Problem details: Copy word for word, please, the lines of the entries below running from the one containing "Several lookups on" to the one containing "Job: for the evaluation benchmark, tag the metal", both ends included.

Data shown Block Start

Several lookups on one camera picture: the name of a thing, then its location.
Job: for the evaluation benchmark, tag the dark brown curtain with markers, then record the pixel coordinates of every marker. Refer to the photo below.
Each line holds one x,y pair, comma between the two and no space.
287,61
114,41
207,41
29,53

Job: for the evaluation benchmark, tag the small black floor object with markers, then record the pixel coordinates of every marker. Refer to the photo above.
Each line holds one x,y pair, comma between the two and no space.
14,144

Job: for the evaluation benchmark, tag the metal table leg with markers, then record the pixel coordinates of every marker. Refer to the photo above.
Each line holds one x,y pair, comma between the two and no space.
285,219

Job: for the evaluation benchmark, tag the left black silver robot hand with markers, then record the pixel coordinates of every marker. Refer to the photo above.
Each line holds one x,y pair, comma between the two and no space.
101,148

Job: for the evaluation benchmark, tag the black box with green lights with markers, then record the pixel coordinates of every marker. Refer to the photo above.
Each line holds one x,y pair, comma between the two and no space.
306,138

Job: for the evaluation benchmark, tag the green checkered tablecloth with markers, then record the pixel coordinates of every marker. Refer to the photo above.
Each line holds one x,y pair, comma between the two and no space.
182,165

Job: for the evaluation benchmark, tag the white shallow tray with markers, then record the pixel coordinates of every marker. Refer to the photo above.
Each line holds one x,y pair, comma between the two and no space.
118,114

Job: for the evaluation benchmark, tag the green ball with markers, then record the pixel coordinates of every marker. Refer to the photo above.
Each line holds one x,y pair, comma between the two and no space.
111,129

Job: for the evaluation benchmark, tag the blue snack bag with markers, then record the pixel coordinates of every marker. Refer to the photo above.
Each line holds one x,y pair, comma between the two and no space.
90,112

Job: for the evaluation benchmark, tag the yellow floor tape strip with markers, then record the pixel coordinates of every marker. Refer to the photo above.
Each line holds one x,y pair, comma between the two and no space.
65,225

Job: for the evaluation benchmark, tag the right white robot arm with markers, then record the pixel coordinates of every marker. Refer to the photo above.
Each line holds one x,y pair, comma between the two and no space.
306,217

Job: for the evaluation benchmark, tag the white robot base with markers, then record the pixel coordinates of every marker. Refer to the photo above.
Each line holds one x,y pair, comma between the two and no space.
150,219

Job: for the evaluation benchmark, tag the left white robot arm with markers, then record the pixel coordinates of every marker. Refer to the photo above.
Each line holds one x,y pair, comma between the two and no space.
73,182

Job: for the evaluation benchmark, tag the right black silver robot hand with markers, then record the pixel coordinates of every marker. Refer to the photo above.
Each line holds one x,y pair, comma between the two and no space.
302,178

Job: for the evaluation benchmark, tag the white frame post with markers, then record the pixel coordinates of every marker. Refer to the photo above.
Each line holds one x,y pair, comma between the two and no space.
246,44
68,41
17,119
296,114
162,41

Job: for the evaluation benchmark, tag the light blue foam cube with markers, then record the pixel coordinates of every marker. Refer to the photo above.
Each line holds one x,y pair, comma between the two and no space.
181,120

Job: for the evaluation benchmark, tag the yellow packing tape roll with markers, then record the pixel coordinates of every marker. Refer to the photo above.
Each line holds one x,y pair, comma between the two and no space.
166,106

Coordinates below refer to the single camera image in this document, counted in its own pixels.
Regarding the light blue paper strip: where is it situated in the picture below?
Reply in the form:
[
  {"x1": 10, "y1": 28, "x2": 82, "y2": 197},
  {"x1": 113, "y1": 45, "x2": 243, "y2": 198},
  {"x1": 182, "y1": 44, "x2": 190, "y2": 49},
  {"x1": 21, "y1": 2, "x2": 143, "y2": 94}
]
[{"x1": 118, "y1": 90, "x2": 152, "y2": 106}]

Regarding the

Data shown Block End
Data shown Block Start

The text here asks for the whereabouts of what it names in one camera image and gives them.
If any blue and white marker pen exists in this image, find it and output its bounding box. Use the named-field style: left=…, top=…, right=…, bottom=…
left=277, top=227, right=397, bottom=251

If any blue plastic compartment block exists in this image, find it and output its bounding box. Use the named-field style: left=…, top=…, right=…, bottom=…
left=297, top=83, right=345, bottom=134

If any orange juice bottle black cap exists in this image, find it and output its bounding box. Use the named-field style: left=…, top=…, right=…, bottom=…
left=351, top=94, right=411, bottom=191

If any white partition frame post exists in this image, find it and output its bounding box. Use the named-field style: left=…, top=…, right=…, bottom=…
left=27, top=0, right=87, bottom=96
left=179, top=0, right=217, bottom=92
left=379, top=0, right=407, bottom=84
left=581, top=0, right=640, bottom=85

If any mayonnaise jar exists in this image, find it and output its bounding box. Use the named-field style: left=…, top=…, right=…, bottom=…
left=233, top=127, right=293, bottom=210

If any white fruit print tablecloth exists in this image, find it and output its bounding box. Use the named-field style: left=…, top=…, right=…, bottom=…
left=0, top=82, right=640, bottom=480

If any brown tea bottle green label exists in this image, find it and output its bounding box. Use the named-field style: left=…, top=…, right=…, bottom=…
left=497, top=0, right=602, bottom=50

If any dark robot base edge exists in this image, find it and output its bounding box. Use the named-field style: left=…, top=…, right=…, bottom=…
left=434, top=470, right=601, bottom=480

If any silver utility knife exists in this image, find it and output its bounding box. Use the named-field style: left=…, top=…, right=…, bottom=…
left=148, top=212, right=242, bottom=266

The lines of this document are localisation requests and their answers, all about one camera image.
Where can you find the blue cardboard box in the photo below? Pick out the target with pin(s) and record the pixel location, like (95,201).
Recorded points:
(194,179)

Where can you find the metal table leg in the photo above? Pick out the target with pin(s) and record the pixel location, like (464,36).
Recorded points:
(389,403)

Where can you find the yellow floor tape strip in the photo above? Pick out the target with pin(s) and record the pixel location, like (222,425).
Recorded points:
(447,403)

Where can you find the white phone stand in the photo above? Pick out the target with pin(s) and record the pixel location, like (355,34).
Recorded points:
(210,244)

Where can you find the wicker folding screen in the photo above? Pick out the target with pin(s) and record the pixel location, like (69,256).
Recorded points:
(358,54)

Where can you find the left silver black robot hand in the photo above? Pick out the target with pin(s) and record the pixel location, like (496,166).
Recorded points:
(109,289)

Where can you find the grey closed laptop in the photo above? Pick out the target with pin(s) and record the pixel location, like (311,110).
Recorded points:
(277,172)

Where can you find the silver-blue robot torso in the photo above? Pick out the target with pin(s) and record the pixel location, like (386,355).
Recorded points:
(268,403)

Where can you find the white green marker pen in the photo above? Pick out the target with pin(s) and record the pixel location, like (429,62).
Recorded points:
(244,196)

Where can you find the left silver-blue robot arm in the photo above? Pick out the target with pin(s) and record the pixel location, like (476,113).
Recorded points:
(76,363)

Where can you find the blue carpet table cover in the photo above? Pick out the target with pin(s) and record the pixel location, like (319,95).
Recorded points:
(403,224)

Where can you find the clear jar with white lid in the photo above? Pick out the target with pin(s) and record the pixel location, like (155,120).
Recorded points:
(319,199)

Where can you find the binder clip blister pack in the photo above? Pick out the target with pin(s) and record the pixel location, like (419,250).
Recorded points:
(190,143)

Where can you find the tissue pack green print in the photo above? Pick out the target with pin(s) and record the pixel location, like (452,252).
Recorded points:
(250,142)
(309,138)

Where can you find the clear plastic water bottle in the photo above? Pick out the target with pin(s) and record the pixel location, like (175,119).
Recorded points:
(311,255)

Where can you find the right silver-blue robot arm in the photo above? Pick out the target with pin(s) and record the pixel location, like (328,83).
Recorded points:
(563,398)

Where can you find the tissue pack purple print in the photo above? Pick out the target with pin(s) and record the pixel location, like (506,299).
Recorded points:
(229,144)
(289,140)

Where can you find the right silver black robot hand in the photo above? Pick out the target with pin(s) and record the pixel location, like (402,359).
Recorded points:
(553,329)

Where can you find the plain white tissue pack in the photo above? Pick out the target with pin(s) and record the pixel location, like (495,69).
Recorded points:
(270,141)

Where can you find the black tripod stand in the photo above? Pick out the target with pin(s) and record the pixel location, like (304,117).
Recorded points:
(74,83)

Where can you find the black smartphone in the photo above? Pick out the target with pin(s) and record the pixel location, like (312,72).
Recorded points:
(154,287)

Data shown Block End

Output of the exercise:
Several lookups on one camera picture: the name of a thing, then its location.
Job: for the evaluation benchmark, tag the dark brown curtain with markers, then record the pixel coordinates of every marker. Refer to the photo below.
Each line holds one x,y pair, comma between the two and no space.
287,61
114,41
207,41
29,53

Job: for the evaluation benchmark, tag the small black floor object with markers, then record the pixel coordinates of every marker. Refer to the photo above.
Each line holds one x,y pair, comma between the two and no space.
14,144

Job: for the evaluation benchmark, tag the metal table leg with markers, then record the pixel coordinates of every marker. Refer to the photo above.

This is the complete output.